Dataset extract Block Start

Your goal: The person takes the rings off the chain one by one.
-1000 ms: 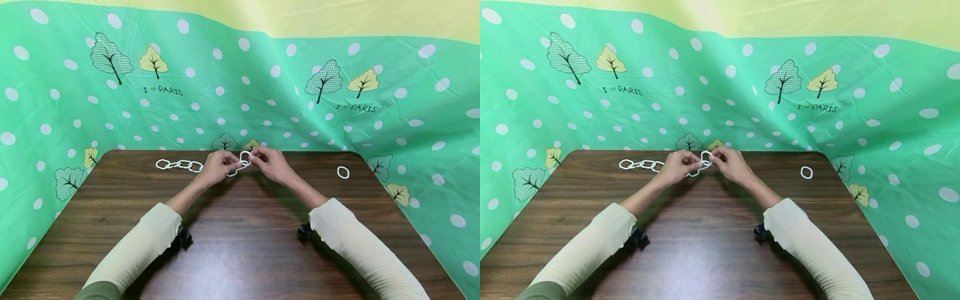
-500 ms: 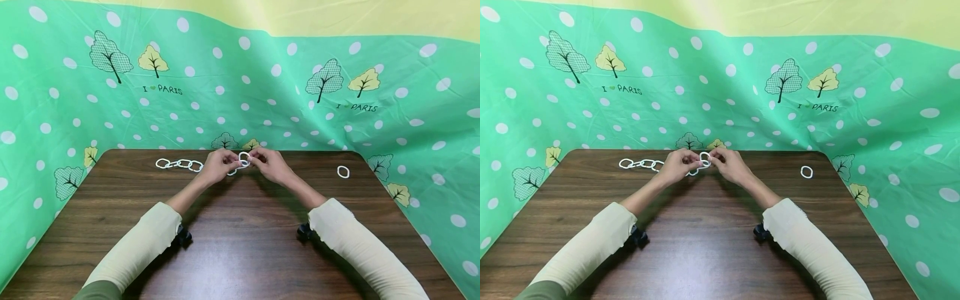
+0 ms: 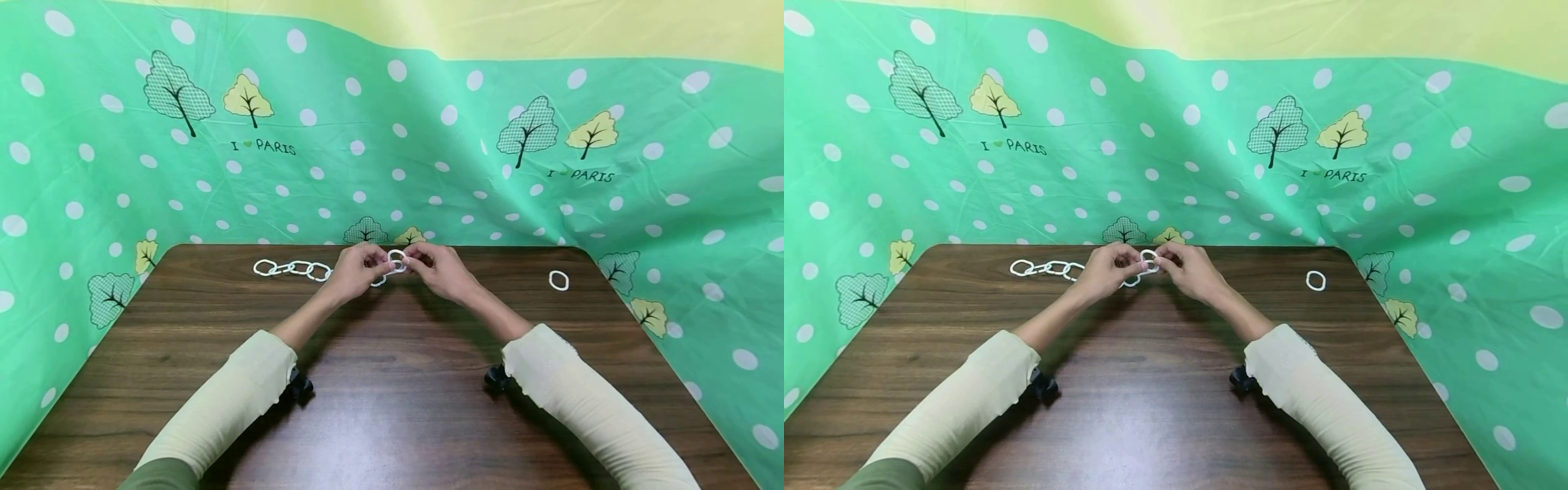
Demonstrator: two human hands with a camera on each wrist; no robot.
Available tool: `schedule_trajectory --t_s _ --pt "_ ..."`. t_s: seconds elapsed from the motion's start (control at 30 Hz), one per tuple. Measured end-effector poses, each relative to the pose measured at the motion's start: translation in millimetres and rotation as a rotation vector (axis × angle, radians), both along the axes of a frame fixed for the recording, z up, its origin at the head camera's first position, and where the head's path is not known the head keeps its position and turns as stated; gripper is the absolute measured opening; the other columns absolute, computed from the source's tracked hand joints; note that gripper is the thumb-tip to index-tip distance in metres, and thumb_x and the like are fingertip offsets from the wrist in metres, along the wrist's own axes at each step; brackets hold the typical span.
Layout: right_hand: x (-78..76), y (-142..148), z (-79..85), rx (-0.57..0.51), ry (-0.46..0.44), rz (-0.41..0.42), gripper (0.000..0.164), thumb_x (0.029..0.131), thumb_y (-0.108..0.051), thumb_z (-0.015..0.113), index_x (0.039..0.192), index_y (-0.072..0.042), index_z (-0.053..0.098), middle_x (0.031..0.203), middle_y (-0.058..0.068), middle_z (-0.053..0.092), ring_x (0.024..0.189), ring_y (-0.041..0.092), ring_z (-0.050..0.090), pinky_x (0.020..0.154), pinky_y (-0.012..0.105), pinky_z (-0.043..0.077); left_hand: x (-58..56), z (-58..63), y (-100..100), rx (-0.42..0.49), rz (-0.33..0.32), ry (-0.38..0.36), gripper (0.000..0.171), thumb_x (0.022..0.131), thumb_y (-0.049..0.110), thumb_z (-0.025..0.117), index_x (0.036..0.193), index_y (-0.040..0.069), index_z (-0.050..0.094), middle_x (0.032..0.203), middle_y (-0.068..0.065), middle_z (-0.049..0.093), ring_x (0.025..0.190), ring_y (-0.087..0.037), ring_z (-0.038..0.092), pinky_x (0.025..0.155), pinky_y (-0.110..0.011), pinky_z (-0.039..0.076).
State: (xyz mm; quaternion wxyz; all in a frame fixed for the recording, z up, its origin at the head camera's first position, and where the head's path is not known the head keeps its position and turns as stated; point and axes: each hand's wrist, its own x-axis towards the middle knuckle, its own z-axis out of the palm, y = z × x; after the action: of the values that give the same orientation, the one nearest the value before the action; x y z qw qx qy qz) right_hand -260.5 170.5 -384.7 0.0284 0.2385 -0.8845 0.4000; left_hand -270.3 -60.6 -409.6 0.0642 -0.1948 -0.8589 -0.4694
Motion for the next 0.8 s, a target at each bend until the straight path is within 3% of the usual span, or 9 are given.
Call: schedule_trajectory --t_s 0.17,0.4,0.6,0.8 --pt "0.5 0.0 -1.7 0.005 0.009 0.013 0.015 0.115 -0.019 0.068 0.117 -0.008 0.079 0.103 0.021 0.082 0.092 0.042 0.075 0.072 0.027 0.047 -0.3 -0.6 -0.2 -0.009 -0.009 0.008 0.016 0.102 0.02 0.086 0.101 0.005 0.08 0.099 -0.008 0.075 0.092 -0.019 0.066 0.082 -0.026 0.052" --pt "1.7 -0.9 -1.9 0.021 0.05 0.034 0.015 0.115 -0.017 0.068 0.118 -0.007 0.078 0.102 0.021 0.082 0.088 0.034 0.074 0.073 0.027 0.049 -0.2 -1.6 -0.1 -0.014 -0.02 0.036 0.013 0.102 0.016 0.085 0.1 0.004 0.08 0.099 -0.01 0.075 0.09 -0.019 0.066 0.08 -0.026 0.052" --pt "1.8 -1.8 -1.9 0.022 0.066 0.047 0.015 0.115 -0.014 0.067 0.12 -0.003 0.077 0.102 0.021 0.082 0.093 0.041 0.075 0.077 0.029 0.051 0.8 0.0 -0.6 -0.006 -0.016 0.035 0.01 0.102 0.013 0.085 0.098 0.004 0.081 0.098 -0.01 0.074 0.087 -0.018 0.063 0.076 -0.026 0.051" --pt "2.0 -2.1 -0.6 0.047 0.087 0.027 0.015 0.115 -0.014 0.067 0.119 -0.004 0.077 0.1 0.019 0.08 0.084 0.025 0.069 0.077 0.03 0.05 0.7 1.3 -3.1 -0.007 -0.036 0.051 0.009 0.098 0.012 0.088 0.096 0.005 0.084 0.095 -0.008 0.075 0.085 -0.017 0.062 0.075 -0.026 0.049"
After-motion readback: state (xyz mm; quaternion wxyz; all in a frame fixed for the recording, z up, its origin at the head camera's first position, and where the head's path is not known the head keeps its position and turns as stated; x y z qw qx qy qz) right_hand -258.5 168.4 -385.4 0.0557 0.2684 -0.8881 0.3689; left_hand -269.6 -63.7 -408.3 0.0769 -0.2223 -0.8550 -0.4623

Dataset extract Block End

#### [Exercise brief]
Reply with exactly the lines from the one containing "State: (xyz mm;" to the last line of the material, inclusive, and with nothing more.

#### [Written response]
State: (xyz mm; quaternion wxyz; all in a frame fixed for the recording, z up, its origin at the head camera's first position, and where the head's path is not known the head keeps its position and turns as stated; point and axes: each hand's wrist, its own x-axis towards the middle knuckle, its own z-axis out of the palm, y = z × x; after the action: of the values that give the same orientation, the one nearest the value before the action; x y z qw qx qy qz) right_hand -260.5 170.5 -384.7 0.0284 0.2385 -0.8845 0.4000; left_hand -270.3 -60.6 -409.6 0.0642 -0.1948 -0.8589 -0.4694
Motion for the next 0.8 s, a target at each bend until the straight path is within 3% of the usual span, or 9 are given.
Call: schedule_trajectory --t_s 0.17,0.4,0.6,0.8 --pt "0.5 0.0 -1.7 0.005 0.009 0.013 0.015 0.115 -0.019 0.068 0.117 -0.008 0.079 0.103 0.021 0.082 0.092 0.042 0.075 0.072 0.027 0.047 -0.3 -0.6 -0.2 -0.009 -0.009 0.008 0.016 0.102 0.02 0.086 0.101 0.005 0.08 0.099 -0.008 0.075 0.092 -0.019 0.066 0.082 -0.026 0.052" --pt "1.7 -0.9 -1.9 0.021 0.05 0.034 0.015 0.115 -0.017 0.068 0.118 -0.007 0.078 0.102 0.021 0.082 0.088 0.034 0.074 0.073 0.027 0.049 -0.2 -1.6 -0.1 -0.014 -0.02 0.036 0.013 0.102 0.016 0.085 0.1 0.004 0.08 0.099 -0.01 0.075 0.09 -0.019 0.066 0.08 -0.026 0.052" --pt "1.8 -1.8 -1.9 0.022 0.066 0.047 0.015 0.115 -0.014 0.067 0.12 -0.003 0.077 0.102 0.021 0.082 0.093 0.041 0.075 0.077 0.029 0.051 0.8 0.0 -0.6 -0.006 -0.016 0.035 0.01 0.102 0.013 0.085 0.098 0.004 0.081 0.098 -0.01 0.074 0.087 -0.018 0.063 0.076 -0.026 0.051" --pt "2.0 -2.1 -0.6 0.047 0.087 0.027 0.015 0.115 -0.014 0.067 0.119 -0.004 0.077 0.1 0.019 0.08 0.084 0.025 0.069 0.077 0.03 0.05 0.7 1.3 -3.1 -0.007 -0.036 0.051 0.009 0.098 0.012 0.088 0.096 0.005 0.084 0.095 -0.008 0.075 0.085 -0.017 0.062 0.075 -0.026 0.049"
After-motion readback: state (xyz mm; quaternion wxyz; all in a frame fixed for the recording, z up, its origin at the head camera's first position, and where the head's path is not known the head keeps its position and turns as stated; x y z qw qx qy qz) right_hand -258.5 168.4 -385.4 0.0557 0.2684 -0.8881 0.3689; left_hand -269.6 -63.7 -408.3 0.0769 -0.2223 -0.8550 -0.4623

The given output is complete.